TO DO: The task calls for the lines below from the line with "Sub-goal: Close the" to the line with "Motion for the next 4", both ends included, copied exactly, without any pictures.

Data records:
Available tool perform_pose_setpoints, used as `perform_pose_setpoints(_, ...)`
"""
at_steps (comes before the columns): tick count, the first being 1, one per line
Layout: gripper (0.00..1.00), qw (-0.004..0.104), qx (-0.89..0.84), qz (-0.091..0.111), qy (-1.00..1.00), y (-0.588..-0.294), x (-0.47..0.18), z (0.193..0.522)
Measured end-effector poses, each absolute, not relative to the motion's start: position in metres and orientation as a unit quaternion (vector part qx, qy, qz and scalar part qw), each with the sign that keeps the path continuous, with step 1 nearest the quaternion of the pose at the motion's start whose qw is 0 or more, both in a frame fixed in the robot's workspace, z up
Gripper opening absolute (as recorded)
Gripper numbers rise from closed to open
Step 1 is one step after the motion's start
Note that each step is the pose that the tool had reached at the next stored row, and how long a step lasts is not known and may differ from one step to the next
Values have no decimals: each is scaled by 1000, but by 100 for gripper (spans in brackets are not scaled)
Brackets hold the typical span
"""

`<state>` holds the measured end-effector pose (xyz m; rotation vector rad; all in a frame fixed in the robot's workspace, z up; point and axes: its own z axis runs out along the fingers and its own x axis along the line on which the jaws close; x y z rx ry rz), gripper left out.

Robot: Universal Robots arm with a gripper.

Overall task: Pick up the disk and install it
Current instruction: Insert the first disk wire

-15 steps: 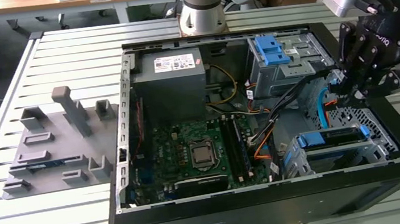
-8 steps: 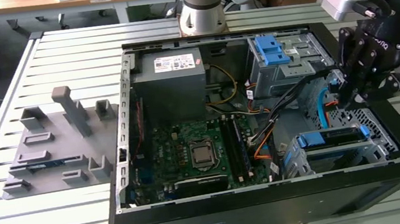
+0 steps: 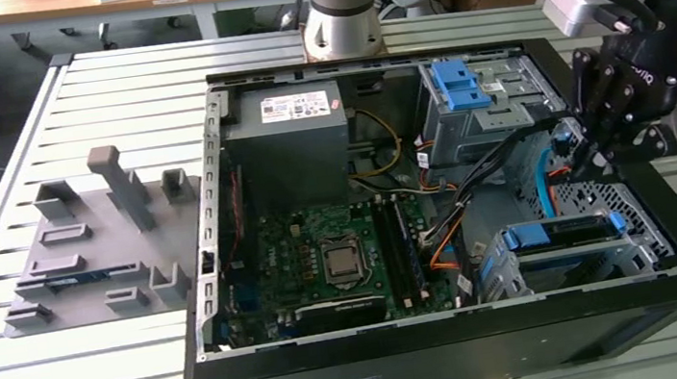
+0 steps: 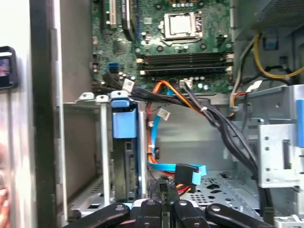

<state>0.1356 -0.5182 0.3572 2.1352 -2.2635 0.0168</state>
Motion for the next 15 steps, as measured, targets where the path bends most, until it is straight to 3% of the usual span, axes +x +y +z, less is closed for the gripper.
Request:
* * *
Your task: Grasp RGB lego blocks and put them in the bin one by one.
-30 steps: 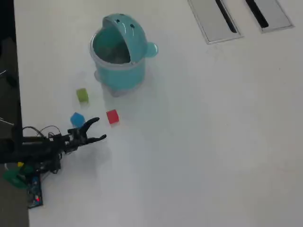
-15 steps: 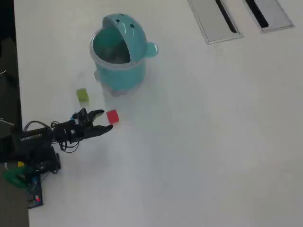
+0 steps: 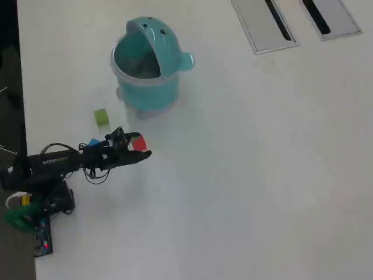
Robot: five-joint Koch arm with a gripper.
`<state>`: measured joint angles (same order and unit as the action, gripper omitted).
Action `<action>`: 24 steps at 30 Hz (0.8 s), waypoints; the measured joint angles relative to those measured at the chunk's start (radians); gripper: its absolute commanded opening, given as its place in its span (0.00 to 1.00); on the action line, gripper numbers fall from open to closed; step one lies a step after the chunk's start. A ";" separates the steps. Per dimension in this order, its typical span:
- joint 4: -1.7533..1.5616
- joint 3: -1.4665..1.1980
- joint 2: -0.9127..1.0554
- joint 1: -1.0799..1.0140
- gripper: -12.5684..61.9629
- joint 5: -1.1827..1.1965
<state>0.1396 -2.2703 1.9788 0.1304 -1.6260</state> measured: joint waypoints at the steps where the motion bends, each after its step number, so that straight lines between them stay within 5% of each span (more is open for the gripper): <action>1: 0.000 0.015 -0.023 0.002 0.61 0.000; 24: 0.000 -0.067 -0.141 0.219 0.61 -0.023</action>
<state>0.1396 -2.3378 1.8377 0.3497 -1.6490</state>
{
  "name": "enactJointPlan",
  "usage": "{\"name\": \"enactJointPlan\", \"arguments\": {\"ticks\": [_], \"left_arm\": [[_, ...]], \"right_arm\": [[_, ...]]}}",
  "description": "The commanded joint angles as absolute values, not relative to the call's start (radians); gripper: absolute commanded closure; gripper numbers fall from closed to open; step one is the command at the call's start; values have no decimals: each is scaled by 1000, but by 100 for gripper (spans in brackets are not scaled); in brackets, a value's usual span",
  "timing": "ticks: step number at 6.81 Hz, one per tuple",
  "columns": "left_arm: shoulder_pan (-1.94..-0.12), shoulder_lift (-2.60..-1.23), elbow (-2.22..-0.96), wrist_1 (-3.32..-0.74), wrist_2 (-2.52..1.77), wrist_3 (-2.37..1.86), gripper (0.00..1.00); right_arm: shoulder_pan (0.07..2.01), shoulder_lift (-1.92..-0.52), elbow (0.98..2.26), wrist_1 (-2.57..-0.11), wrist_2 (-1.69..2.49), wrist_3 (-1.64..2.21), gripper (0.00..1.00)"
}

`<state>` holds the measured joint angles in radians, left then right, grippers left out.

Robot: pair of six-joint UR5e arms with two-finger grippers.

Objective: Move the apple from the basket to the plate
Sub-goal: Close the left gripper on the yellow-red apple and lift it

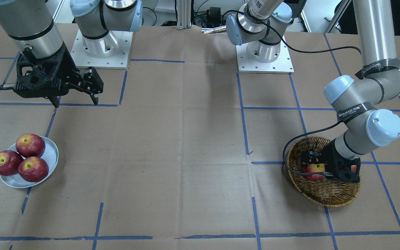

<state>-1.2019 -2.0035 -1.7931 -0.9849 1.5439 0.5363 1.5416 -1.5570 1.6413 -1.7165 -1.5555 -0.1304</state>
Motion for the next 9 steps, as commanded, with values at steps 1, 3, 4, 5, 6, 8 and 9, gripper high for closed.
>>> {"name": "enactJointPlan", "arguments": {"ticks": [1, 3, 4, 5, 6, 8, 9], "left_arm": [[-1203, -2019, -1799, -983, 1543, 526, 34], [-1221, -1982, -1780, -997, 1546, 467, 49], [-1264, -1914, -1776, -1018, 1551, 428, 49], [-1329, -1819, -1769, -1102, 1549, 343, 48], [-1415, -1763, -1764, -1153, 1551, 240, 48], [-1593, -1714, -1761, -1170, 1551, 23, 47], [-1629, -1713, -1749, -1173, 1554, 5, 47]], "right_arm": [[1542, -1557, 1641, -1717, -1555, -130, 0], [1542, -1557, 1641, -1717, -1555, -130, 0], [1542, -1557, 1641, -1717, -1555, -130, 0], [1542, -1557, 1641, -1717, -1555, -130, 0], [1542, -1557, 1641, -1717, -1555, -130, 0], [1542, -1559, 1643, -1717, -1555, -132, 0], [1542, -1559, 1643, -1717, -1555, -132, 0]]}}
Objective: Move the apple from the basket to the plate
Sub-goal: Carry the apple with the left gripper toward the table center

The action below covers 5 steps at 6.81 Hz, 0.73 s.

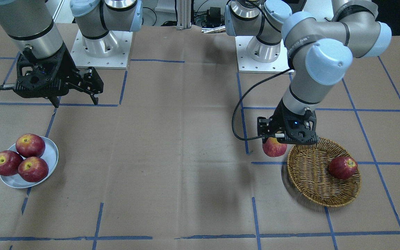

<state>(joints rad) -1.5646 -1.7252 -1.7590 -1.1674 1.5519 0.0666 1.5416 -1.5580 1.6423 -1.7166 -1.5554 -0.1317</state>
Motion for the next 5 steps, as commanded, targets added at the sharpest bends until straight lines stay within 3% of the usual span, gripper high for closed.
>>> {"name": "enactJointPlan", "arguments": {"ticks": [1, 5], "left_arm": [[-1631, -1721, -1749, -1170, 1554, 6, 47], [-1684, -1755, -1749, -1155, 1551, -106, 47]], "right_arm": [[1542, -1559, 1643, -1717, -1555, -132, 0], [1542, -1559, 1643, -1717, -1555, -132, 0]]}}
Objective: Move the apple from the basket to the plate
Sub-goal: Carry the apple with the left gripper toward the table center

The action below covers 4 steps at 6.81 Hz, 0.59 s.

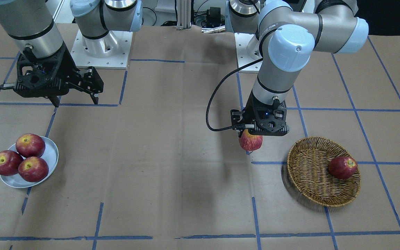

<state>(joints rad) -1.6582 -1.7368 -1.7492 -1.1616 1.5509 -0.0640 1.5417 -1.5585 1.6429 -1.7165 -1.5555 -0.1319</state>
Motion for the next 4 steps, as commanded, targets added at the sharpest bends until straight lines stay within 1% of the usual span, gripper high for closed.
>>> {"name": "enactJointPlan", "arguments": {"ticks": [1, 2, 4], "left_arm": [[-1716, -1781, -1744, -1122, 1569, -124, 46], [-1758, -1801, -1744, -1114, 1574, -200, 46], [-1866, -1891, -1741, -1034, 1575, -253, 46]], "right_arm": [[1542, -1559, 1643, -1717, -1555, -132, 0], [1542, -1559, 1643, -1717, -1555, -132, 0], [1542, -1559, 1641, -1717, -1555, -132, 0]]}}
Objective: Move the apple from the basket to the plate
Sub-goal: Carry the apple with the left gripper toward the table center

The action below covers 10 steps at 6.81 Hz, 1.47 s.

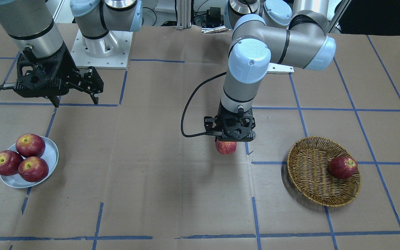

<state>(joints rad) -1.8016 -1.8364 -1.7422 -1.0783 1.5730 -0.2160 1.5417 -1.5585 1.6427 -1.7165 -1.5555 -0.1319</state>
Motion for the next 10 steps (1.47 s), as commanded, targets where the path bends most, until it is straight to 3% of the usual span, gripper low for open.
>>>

SOLUTION FOR THIS TASK:
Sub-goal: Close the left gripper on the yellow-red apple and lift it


<state>-1.2019 -2.0035 -1.7931 -0.9849 1.5439 0.5363 1.5416 -1.5570 1.6413 -1.7165 -1.5555 -0.1304</state>
Motion for the next 9 steps, as commanded, with values at steps 1, 3, 4, 5, 6, 8 and 9, gripper high for closed.
>>> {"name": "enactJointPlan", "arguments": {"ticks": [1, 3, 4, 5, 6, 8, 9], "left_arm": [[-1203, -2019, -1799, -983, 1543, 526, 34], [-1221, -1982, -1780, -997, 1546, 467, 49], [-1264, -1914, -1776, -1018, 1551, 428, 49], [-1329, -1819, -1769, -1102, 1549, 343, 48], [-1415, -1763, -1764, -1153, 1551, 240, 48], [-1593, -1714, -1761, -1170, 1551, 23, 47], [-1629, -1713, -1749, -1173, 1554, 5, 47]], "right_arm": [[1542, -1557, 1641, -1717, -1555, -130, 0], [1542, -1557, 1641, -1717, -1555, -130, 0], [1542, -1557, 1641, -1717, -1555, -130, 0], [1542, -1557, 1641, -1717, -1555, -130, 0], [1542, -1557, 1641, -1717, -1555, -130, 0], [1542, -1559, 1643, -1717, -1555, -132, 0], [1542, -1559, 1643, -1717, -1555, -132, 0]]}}
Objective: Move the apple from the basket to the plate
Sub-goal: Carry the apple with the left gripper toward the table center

The action below covers 5 steps at 6.81 Hz, 0.73 s.


<state>(joints rad) -1.5646 -1.7252 -1.7590 -1.1674 1.5519 0.0666 1.5416 -1.5580 1.6423 -1.7166 -1.5554 -0.1317</state>
Motion for the next 5 steps, as commanded, targets added at the sharpest bends until straight lines stay within 3% of the usual span, gripper high for closed.
>>> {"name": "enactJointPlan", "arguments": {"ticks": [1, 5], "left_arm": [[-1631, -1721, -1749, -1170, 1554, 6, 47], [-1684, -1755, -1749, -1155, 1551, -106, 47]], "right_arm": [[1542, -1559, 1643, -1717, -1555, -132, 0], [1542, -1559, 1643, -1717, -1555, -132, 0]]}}
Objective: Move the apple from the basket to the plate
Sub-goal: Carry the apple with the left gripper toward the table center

The action below covers 4 steps at 6.81 Hz, 0.59 s.


<state>(joints rad) -1.6582 -1.7368 -1.7492 -1.1616 1.5509 -0.0640 1.5417 -1.5585 1.6429 -1.7165 -1.5555 -0.1319</state>
Motion for the next 4 steps, as commanded, targets added at the sharpest bends until straight lines stay within 1% of the usual span, gripper high for closed.

The response to this exercise is now finished.